Frostschutzbehandlung von Windgeschwindigkeits- und -richtungssensoren im Winterklima
Die Windbeobachtung umfasst hauptsächlich zwei Arten: die Beobachtung der Windgeschwindigkeit und die Beobachtung der Windrichtung. Bei der tatsächlichen Wettervorhersage treten bei neuen automatischen Wetterstationsbeobachtungsinstrumenten häufiger Ausfälle der Windgeschwindigkeits- und Windrichtungsinstrumente auf.
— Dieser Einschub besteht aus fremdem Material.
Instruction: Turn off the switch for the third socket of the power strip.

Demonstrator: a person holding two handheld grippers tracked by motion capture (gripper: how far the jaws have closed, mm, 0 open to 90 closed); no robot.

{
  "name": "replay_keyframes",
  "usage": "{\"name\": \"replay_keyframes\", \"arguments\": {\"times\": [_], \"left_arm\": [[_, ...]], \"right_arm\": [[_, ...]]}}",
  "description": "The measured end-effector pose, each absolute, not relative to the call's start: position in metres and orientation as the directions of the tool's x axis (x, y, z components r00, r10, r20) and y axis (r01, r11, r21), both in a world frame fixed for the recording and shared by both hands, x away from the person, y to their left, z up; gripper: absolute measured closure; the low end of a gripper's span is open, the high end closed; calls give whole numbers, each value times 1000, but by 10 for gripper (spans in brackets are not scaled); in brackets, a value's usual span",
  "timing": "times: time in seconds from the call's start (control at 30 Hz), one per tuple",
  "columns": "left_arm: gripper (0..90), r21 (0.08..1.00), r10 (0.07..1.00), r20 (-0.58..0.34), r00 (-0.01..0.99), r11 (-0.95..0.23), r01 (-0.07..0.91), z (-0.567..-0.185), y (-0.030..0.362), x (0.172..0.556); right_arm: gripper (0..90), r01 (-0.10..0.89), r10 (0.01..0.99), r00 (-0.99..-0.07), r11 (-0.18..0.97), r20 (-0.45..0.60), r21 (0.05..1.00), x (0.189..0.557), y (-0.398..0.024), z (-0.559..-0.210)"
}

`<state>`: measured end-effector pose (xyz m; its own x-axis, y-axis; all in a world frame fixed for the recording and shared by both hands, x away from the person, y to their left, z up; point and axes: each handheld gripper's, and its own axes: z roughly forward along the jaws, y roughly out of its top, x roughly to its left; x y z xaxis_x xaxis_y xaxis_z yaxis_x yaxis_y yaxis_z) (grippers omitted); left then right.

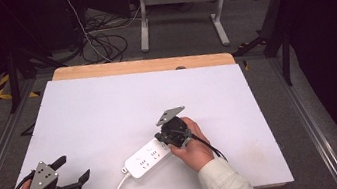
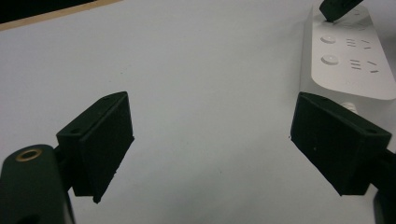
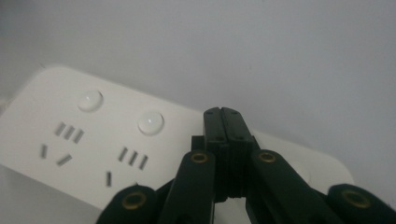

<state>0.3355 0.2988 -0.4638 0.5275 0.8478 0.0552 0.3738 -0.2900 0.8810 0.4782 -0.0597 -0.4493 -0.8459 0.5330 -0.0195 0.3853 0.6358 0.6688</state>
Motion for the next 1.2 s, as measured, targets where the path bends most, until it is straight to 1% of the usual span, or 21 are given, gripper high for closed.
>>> {"name": "replay_keyframes", "arguments": {"times": [0.03, 0.07, 0.13, 0.2, 0.47, 0.73, 0.83, 0.87, 0.9, 0.93, 0.97, 1.03, 1.07, 1.1, 1.13, 1.2], "left_arm": [[135, 881, 847, 55, 528, -290, 374, -464, 299, 336], [135, 881, 847, 51, 529, -288, 376, -464, 299, 336], [135, 880, 847, 54, 529, -291, 375, -464, 299, 336], [135, 880, 846, 51, 531, -290, 377, -464, 299, 337], [135, 881, 847, 54, 529, -290, 374, -464, 299, 336], [135, 880, 845, 52, 533, -290, 375, -464, 299, 336], [135, 880, 846, 52, 531, -290, 376, -464, 299, 336], [135, 880, 846, 52, 531, -290, 375, -464, 299, 337], [135, 880, 846, 53, 531, -291, 375, -464, 299, 336], [135, 881, 846, 53, 530, -289, 374, -464, 299, 336], [135, 882, 847, 56, 529, -290, 371, -464, 299, 336], [135, 882, 847, 53, 528, -288, 373, -464, 299, 336], [135, 882, 848, 52, 528, -287, 374, -464, 299, 336], [135, 881, 848, 51, 528, -287, 376, -464, 299, 336], [135, 883, 848, 47, 528, -283, 375, -464, 299, 336], [135, 882, 846, 56, 530, -291, 371, -463, 299, 336]], "right_arm": [[900, 372, 530, -847, 644, -39, 669, 477, -61, -449], [900, 361, 531, -847, 629, -42, 688, 476, -62, -447], [900, 355, 527, -850, 585, -10, 729, 473, -65, -443], [900, 339, 521, -854, 572, -12, 747, 472, -66, -438], [900, 338, 511, -860, 574, -4, 746, 469, -67, -433], [898, 307, 504, -863, 566, -27, 765, 463, -69, -425], [851, 295, 500, -865, 570, -40, 767, 461, -68, -425], [851, 295, 500, -865, 570, -40, 767, 461, -68, -425], [793, 287, 498, -866, 568, -45, 771, 460, -67, -424], [793, 287, 498, -866, 568, -45, 771, 460, -67, -424], [754, 285, 497, -867, 563, -43, 776, 459, -67, -423], [665, 275, 499, -865, 554, -50, 786, 458, -68, -422], [598, 264, 500, -864, 545, -56, 796, 457, -69, -420], [598, 264, 500, -864, 545, -56, 796, 457, -69, -420], [541, 251, 504, -861, 537, -68, 806, 455, -71, -417], [529, 244, 507, -859, 532, -73, 811, 454, -73, -416]]}}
Unabhängig davon, ob es sich um einen Ausfall des Sensors selbst oder einen Gesamtausfall aufgrund abnormaler Leitungsverbindungen handelt, wird die Genauigkeit der automatischen Wetterstation beeinträchtigt.
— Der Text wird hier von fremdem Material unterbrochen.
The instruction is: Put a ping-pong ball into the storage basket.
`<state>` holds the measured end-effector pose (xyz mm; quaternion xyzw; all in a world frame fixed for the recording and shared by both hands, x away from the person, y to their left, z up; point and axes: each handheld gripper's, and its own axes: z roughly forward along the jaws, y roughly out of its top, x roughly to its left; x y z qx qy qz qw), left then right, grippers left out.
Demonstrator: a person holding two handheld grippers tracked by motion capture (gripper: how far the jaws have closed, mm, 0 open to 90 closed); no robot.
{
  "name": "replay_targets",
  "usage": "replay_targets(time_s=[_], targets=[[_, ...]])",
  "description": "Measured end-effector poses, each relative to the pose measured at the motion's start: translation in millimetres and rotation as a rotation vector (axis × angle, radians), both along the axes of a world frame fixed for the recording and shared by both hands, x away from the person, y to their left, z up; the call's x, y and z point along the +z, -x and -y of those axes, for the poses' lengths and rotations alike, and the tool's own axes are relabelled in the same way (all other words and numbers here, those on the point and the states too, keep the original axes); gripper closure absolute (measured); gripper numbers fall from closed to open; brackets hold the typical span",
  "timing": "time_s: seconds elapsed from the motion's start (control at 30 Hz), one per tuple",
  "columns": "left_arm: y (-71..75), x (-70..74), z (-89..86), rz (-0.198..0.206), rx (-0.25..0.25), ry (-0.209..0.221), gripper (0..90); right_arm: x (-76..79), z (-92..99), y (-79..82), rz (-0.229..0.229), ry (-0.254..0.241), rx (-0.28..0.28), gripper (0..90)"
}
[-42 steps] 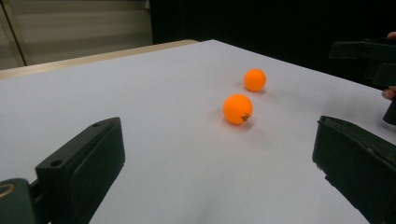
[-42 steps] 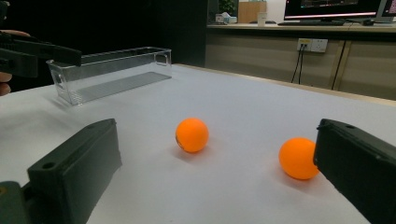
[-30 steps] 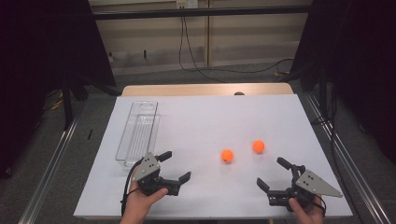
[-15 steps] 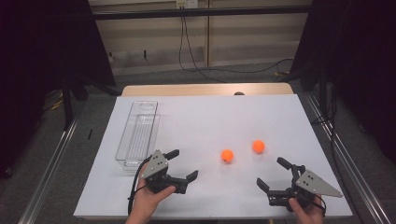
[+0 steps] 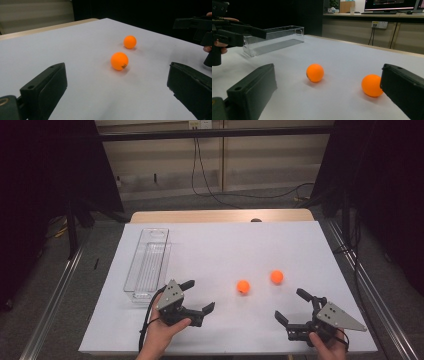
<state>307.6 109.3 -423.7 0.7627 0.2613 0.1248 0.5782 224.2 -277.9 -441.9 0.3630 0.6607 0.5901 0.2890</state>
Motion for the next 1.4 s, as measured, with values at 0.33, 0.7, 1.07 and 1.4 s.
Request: replay_targets(time_s=[0.33, 0.7, 1.07, 1.4], targets=[[-2.3, -0.6, 4.7, -0.007, -0.01, -0.017, 2.9, 0.0, 0.0, 0.0, 0.002, -0.003, -0.001, 0.1], [-6.6, -1.2, 11.2, -0.015, -0.012, -0.02, 3.1, 0.2, 0.1, 0.3, 0.003, -0.004, 0.001, 0.2], [-11.1, -1.3, 20.4, -0.015, -0.025, -0.028, 3.2, 0.3, 0.1, 0.5, 0.002, -0.004, 0.002, 0.2], [-13.6, -2.7, 23.6, -0.028, -0.02, -0.025, 3.2, 0.2, 0.0, 0.4, 0.002, -0.004, 0.003, 0.2]])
Insbesondere nach Regen oder Schnee neigen die Lager des mechanischen Windgeschwindigkeits- und Windrichtungssensors zunächst zum Vereisen, wodurch er sich nicht mehr normal drehen kann. Dies führt dazu, dass die Windgeschwindigkeit null beträgt und die Windrichtung unverändert bleibt. Änderungen der externen Windgeschwindigkeit und -richtung können daher nicht aufgezeichnet werden, was meteorologische Beobachtungen erheblich beeinträchtigt. Als Nächstes werden in diesem Artikel Wartungsvorkehrungen, entsprechende Lösungen und Regen- und Schneeschutz für Windgeschwindigkeits- und -richtungssensoren im Winter besprochen.
Vorbeugung und Wartung des Einfrierens von Windgeschwindigkeits- und -richtungssensoren
Wenn der Windgeschwindigkeits- und Windrichtungssensor Regen oder Schnee ausgesetzt war, sollte das zuständige technische Personal das in den Lagern des Geräts angesammelte Wasser umgehend beseitigen, um ein Einfrieren zu verhindern. Natürlich ist es für das Personal in den meisten Fällen schwierig, das Problem zu lösen, sodass wir eine manuelle Enteisung durchführen müssen.
Schutz vor dem Einfrieren des Windgeschwindigkeits- und -richtungssensors
Um zu verhindern, dass der Windgeschwindigkeits- und Windrichtungssensor nach einem Niederschlag einfriert, können die Lager der Windschale und der Windfahne sowie die Verbindung zwischen dem Windrichtungs- und Windgeschwindigkeitssensor und der Windstange mit wärmeisolierender Baumwolle umwickelt werden, um ein Einfrieren zu verhindern. Sie können auch Frostschutzöl oder Frostschutzflüssigkeit auftragen, um ein Einfrieren des Sensors zu verhindern.
Zusätzlich kann eine Windarmheizung hinzugefügt werden. Die Windarmheizung kann durch die Heizung die Temperatur innerhalb eines bestimmten Bereichs halten und die Funktion der Wärmespeicherung übernehmen, sodass der Windrichtungs- und Windgeschwindigkeitssensor nicht einfriert und normal funktionieren kann.
Der Windarmheizer ist jedoch leicht zu beschädigen und teuer und erfordert einen Transformator zum Anschluss an die 220-V-Stromversorgung. Daher wird diese Methode nur für den Einsatz in Bereichen mit einfachem Zugang zu Strom empfohlen.
Wartung des Windgeschwindigkeits- und Windrichtungssensors nach dem Einfrieren
Wenn festgestellt wird, dass der Windsensor eingefroren ist, können Sie ein leichtes Windrichtungs- und Anemometer verwenden, um den Stundenbericht nicht zu beeinträchtigen. Wenn kein geeignetes Instrument vorhanden ist, können Sie die Windrichtung und Windstärke visuell messen und die Windgeschwindigkeit in 8 Richtungen anhand der Richtung des Rauchs oder der Stoffstreifen schätzen. Die Beaufort-Windskala bestimmt die Windstärke, um eine vollständige Aufzeichnung der Beobachtungen zu gewährleisten.
Gleichzeitig wurden nach Meldung an die Vorgesetzten die Windgeschwindigkeits- und -richtungssensoren rechtzeitig entfernt, um zu prüfen, ob die Lager gefroren waren, und anschließend erhitzt, um das Eis zu schmelzen.
Um außerdem ein Eindringen von Wasser durch Demontage und Schmelzen des Eises zu verhindern, muss der Spalt des Windgeschwindigkeits- und -richtungssensors wasserdicht gemacht und anschließend der Windgeschwindigkeits- und -richtungssensor neu installiert werden, um sicherzustellen, dass die Windgeschwindigkeitsdaten wieder normal sind.